**Work request**
Once you find the line with "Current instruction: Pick" in the entries below, return exactly every line from it through the line with "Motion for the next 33".

**Listed records**
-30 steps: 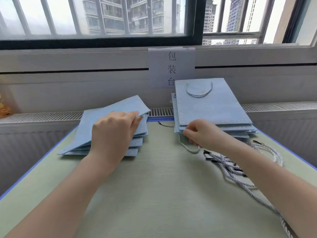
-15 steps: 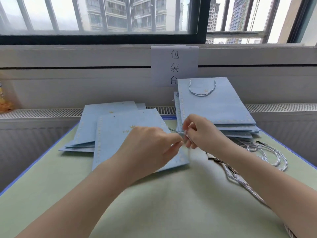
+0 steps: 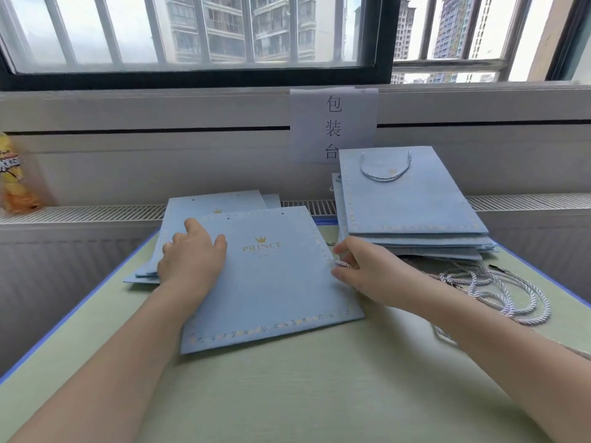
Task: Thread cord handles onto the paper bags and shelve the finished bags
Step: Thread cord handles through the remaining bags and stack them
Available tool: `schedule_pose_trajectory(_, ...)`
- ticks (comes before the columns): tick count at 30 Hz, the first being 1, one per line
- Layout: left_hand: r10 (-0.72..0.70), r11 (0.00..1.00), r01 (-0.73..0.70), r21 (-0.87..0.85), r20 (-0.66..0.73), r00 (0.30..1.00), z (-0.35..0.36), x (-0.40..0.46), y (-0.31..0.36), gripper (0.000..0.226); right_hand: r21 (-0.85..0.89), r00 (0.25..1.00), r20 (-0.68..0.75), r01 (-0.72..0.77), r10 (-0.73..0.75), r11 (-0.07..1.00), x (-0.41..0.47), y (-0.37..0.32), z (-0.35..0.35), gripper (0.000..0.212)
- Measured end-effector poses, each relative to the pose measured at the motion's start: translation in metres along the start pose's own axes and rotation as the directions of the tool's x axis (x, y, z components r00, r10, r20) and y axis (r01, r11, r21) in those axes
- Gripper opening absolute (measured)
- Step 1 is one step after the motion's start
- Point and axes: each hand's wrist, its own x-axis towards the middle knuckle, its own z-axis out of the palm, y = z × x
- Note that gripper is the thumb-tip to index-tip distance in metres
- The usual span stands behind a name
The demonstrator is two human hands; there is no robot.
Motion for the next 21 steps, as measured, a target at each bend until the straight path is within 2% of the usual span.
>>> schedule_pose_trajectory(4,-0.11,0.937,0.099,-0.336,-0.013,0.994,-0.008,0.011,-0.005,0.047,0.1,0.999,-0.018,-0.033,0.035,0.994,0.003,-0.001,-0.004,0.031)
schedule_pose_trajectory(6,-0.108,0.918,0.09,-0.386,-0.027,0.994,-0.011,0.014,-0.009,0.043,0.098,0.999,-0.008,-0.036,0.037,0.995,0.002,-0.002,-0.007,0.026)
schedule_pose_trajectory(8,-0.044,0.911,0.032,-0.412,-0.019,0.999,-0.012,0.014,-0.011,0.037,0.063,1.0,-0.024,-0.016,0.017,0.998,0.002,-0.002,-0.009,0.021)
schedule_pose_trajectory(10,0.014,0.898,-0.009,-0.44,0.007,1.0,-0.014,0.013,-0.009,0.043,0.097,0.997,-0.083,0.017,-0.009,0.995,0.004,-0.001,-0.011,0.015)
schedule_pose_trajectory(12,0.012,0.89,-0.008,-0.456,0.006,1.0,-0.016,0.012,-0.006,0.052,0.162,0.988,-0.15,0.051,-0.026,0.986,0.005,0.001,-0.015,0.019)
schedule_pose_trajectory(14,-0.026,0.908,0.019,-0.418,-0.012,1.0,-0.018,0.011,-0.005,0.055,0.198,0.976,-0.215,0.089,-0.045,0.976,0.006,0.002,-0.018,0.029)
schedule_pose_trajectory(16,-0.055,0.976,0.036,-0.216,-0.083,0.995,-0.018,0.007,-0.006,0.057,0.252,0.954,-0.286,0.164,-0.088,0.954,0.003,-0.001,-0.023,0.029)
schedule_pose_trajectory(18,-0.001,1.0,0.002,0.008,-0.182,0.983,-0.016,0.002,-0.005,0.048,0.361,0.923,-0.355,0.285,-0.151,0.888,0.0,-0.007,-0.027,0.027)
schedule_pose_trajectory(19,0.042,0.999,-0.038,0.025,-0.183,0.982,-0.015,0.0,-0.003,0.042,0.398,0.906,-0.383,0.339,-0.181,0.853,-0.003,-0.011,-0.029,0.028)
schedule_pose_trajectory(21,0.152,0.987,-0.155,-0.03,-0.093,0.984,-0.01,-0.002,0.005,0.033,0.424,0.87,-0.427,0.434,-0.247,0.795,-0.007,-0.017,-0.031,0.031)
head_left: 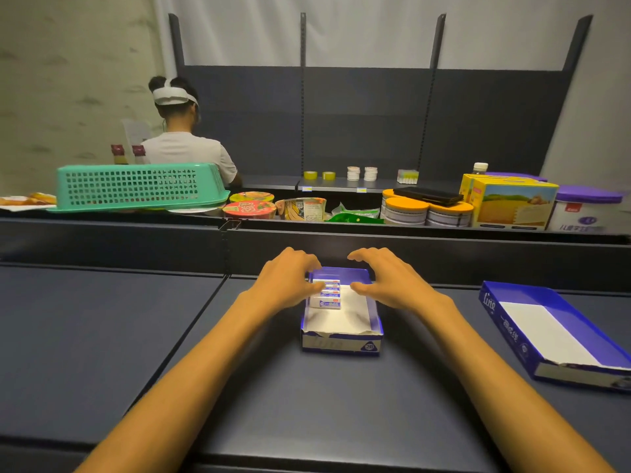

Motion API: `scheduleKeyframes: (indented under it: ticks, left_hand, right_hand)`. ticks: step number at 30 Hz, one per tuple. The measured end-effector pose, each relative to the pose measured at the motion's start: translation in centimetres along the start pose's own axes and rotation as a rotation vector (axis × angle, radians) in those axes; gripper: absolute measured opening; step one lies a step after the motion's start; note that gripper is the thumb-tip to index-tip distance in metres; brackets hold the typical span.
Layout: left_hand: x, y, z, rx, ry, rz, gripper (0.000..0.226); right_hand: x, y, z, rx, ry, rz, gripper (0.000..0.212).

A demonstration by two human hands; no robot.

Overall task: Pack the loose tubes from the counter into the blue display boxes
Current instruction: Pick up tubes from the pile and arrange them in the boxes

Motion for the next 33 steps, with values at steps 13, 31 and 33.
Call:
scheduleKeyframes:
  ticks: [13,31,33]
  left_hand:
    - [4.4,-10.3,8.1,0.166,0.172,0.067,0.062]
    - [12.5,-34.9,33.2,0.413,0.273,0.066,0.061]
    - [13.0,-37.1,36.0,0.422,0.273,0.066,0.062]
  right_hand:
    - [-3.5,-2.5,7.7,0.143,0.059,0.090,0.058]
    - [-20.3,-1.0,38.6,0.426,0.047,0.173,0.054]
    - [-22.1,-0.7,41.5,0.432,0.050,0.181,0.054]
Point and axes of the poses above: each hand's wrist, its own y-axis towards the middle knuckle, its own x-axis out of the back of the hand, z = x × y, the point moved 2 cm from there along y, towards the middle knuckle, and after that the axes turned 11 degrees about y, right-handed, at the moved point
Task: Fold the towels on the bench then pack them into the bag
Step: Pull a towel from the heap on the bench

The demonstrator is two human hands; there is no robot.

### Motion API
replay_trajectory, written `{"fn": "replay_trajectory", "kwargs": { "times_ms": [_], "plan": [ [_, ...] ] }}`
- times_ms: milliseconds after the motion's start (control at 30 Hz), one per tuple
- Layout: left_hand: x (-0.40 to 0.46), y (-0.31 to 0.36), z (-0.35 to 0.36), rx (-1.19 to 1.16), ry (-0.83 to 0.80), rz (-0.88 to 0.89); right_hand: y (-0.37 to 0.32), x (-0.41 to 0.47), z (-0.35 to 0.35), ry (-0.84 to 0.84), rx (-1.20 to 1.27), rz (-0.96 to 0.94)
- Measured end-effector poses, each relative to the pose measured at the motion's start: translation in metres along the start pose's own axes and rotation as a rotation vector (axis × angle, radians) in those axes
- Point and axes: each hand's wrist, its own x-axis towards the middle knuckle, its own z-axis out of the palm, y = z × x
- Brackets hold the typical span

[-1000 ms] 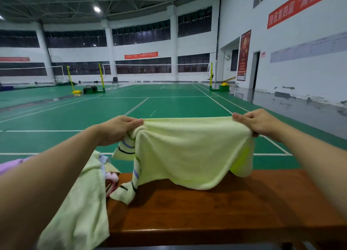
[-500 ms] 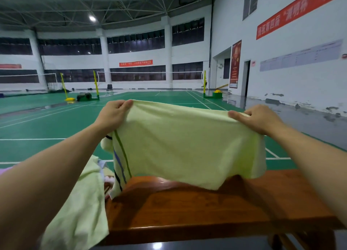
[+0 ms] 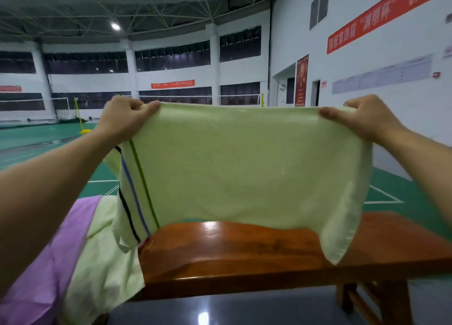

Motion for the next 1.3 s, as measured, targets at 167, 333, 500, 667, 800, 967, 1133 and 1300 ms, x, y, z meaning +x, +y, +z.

**Result**
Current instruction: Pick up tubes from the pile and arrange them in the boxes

Motion for the next 33 steps, with values at steps 13, 31 and 33.

No additional output is needed.